--- PROBLEM DETAILS ---
Print exactly the lines of the listing below from the one containing "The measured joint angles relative" through the final line, both included, and no pictures.

- Opening Delimiter -

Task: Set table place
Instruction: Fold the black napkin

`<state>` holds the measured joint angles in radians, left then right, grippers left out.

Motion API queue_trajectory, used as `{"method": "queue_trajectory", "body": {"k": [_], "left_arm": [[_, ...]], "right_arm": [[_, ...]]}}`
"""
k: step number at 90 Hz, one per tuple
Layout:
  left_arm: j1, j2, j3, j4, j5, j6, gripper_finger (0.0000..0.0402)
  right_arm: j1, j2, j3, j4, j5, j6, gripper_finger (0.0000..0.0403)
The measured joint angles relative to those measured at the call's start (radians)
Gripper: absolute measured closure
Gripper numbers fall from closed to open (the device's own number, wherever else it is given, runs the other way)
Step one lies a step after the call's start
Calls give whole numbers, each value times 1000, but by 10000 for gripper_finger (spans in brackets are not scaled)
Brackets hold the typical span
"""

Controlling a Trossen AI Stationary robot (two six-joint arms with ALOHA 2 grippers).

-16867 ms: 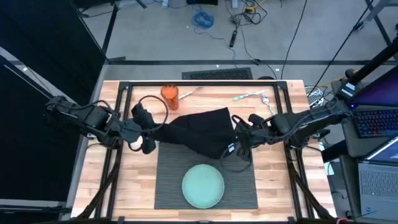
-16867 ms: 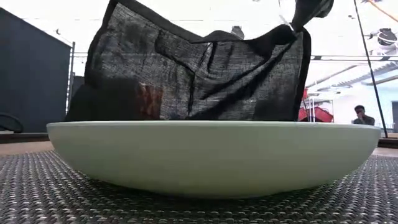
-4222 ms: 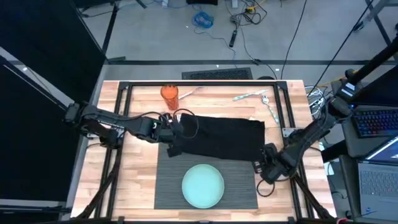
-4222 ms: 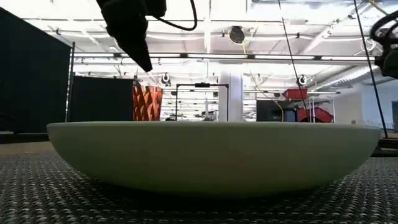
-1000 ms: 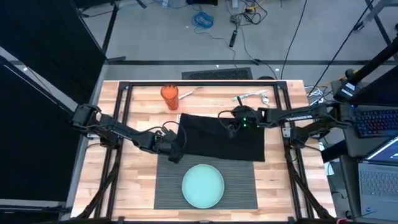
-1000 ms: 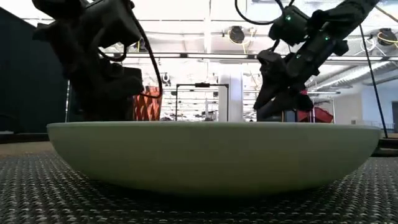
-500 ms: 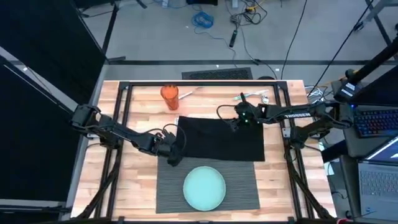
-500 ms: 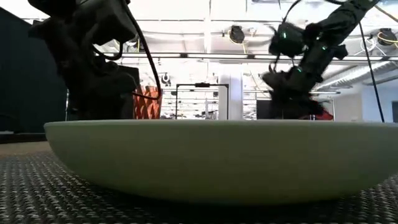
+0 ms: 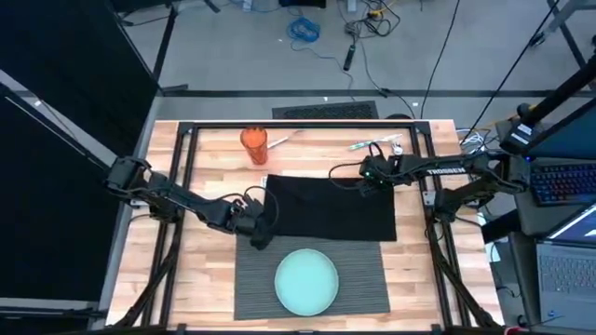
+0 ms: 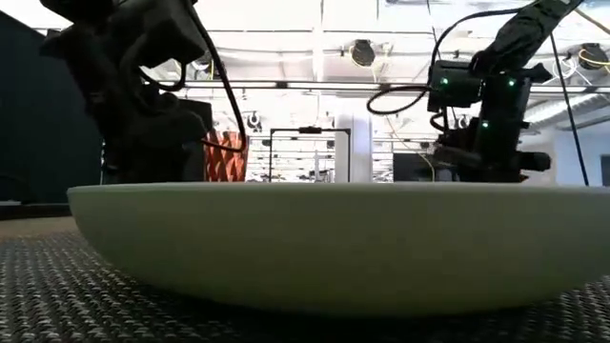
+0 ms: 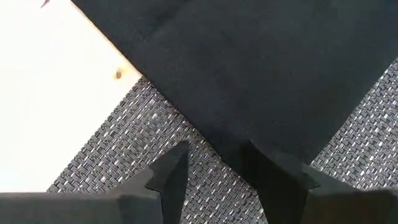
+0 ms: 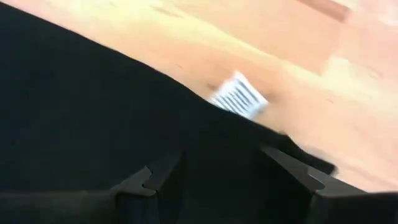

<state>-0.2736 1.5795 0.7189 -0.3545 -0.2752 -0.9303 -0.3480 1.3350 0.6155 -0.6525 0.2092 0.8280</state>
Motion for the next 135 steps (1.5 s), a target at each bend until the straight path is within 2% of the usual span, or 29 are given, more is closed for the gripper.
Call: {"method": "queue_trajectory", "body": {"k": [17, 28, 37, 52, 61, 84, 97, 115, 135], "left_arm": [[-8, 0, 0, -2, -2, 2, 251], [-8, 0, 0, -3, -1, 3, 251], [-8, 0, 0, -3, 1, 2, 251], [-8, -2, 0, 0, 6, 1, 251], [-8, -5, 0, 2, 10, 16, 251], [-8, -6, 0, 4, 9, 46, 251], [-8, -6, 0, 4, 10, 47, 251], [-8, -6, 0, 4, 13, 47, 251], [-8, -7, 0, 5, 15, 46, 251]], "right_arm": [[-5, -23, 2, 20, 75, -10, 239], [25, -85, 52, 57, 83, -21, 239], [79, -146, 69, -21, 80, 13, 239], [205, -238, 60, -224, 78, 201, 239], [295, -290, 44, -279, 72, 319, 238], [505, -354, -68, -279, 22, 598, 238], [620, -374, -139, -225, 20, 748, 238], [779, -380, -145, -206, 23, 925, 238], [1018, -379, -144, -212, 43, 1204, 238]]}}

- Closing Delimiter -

--- SOLUTION TO THE PROBLEM ---
The measured joint angles relative to those measured at the call's start (radians)
Gripper: absolute measured closure
Gripper numbers fall from closed to open (the device's own number, wherever else it is given, runs the other way)
Step one lies a step after the call's start
Calls give whole numbers, each value times 1000, but by 10000 for gripper_finger (spans in brackets are not scaled)
Brackets hold the typical span
"""

Controlling a Trossen AI Stationary robot (two six-joint arms with ALOHA 2 grippers).

-16867 ms: 
-16867 ms: 
-4222 ms: 
-4222 ms: 
-1000 ms: 
-1000 ms: 
-500 ms: 
-500 ms: 
+0 ms: 
+0 ms: 
+0 ms: 
+0 ms: 

<state>-0.2736 1.5795 0.7189 -0.3545 -0.2752 -0.9303 -0.3480 1.3350 0.6155 -0.6525 0.2092 0.8280</state>
Motion for the next 135 steps (1.5 s), a target at each bend until the straight path is within 2% of the usual span, or 29 are given, more is closed for the gripper.
Call: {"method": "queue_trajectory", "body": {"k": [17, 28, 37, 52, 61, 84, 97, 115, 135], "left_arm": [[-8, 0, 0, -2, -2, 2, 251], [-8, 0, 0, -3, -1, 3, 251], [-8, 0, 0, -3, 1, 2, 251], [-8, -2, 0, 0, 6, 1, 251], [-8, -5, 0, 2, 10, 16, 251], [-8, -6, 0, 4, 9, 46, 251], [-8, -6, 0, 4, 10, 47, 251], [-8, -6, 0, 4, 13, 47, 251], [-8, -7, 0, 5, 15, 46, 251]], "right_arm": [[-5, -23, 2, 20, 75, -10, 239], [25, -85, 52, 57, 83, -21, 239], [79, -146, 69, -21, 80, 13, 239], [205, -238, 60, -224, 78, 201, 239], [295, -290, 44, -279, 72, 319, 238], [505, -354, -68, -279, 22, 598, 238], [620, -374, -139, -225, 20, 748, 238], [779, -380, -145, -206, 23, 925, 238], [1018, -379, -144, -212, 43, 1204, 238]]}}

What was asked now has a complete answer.